Russология. Путь в сумасшествие - страница 15



Вскоре повестка: пятого марта сбор в ноль-ноль девять в военкомате. Бабушка умерла под утро. Выказав чуткость, власти сказали, что он не враг с сих пор и равен им, ведь «сын не отвечает за отца, так учит Сталин». Военкому он поведал, хочет в «офицерское училище». Сказалась, видимо, победа с культом воина, стыд за «отца, врага народа», «Галю», кинофильмы про войну. Он выбрал лётное, безумно грезя Чкаловым с Покрышкиным, и сдал экзамены на «пять»… Письмá не тронул, хоть и думал, чтó «предательском» письме написано. Мать, кстати, он помнил ясно, а отца – смутно, точно в тумане: едет в салазках где-то под звёздами, ловит с ласковой тенью рыбу. Помнился не сам отец, но смутные эмоции… Он шёл в училище не как «Квашнин», а как «Кваснин», сменив нарочно «ш» на «с». Курсантом спал на чистейших простынях; впервые мылся мылом не скупясь; впервые надевал кальсоны, майку, сапоги. Он чтил порядки, добрые к его сиротству и к остальным трудящимся. У нас всё лучшее, наш «дух из стали», как у Сталина; наш путь – «маяк для всех». У нас в друзьях «Румыния, Болгария, Германия и Польша и другие страны»; нынче и китайцы строят коммунизм «под знаменем идей тов. Сталина и Ленина». Отец ходил близ бюстов, кажущих Вождя, молился им. Ас в алгебре и в физике, добавочно брал творчеством: готовил агитацию, художества; придумал пьесу «Путь Китая», где Ван Ли, бестрепетный комбат, бьёт гоминьдановцев, вступает в партию и терпит пытки с думами о Сталине и Ленине. Спектакль прошёл блистательно; в награду дали отпуск.

В Кугачёвке он сходил к могилам матери и бабушки, потом сходил к ровесникам. Он сходил к могилам и к ровесникам. Он чувствовал, что нравится им в форме, стройный, рослый, офицер (почти). Письмá, при всём при том, не взял. Став лейтенантом, он, отличник, мог попроситься под Москву, где Вождь, – и вдруг комиссии близ Бюста в кумаче сказал, что будет там, «где нужен». Где?.. Конечно на Камчатке!.. Часть в снегах… В Хабаровске он встретил девушку (я появился)… Смерть Вождя и Бога; сотряслась вселенная… Он съездил в Кугачёвку, что хирела, взял письмо и вздумал посетить «Тенявино, что в Тульской области»; сев в поезд, прочитал.

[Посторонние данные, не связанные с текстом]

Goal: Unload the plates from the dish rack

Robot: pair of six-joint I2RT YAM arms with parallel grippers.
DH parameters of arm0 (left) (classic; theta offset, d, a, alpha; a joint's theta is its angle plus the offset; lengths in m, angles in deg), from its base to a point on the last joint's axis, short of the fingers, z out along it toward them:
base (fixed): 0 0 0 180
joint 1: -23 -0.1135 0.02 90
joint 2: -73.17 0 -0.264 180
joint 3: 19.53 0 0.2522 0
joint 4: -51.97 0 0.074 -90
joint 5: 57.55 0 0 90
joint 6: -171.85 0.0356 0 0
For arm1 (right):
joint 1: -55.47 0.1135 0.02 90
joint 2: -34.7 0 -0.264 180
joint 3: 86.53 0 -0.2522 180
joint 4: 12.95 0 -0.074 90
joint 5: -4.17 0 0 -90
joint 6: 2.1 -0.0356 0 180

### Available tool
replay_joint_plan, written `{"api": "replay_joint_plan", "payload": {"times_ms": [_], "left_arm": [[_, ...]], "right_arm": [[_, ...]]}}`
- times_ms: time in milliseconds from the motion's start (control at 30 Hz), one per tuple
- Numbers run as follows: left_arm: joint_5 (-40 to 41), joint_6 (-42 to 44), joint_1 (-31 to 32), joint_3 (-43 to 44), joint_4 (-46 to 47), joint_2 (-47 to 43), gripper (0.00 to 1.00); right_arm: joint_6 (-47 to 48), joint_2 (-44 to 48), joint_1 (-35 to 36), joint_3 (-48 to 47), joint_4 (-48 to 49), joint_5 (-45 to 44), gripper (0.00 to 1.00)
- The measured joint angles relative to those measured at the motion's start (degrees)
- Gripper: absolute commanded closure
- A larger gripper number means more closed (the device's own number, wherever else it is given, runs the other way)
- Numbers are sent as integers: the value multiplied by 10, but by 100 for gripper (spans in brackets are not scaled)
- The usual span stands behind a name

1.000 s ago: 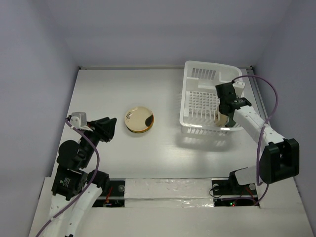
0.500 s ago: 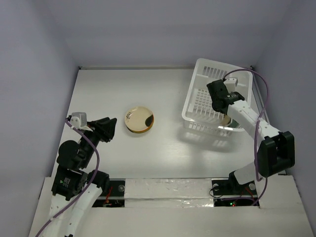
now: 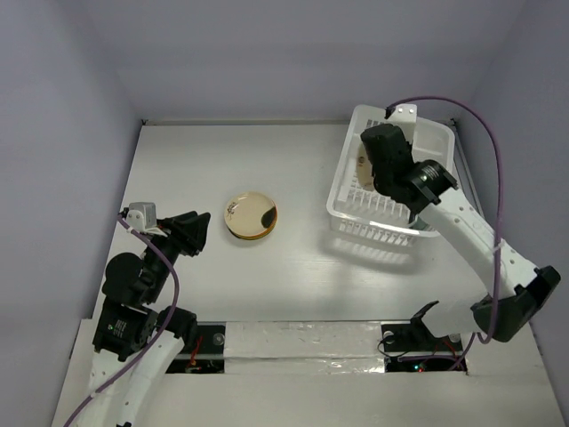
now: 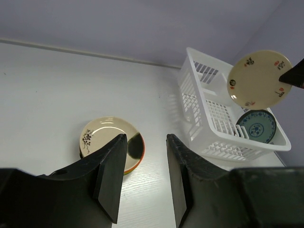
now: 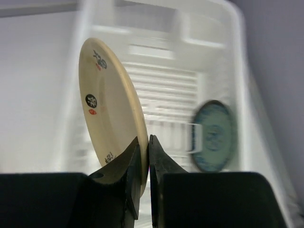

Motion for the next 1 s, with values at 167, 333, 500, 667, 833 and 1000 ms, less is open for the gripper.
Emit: {"api": "replay_joint_plan", "payload": {"times_ms": [167, 333, 500, 667, 833, 1000], "left_arm": [[2, 0, 0, 0, 0, 1, 64], [3, 0, 0, 0, 0, 6, 64], [3, 0, 0, 0, 0, 12, 64], [3, 0, 0, 0, 0, 13, 64], [2, 0, 0, 0, 0, 13, 64], [2, 0, 0, 0, 0, 13, 64]], "right_arm": [[-31, 17, 72, 21, 139, 163, 100], [-83, -122, 121, 17, 269, 310, 100], [-132, -264, 153, 7, 322, 397, 100], [-182, -322, 158, 7, 363, 453, 92], [-212, -332, 155, 10, 386, 464, 58], [-217, -326, 155, 32, 393, 450, 23]]}}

«Весна холодная, но жар от печки согревает помещение. Грядут фатальные последствия, сын, с теми, что скопились. Пропаду, как знать, поэтому пишу. Я, твой отец, – из бывших офицеров, капитан. За речь с царём, что есть в газетах (год шестнадцатый, январь), сов. власть меня не любит пристально; хоть я и так ей „контра“, „недобиток“, „враг народа“, „нечисть и наймит царизма“, „антисоветчик“, „гад“. На деле власть лишь средство, инструмент. Нас гонит и преследует судьба – весь род наш. Младше нас Романовы. Мы жили, сын, в Кремле, мы числились одной из первых и древнейших именитейших фамилий; разоряясь, породнились с торгашами; жили в Квасовке, что близ Тенявино, – в нём быть тебе, чтоб в месте, что открою (не дойдёт письмо – где скажут мать и бабушка), у Лохны у реки, где мельница, от стен взять в заросли (там бузина да тальник да черёмуха), потом взять в ямину, где известковый пласт, в каком найти схрон с вещью, важной Квашнинам. Там – корень наш; мы этим корнем связаны как с русскостью, так с истиной. Вот что для нас та вещь – реликвия, наш патримониум.

Рок губит нас. В нас много русскости. Вся русскость в нас, чем чýжды миру.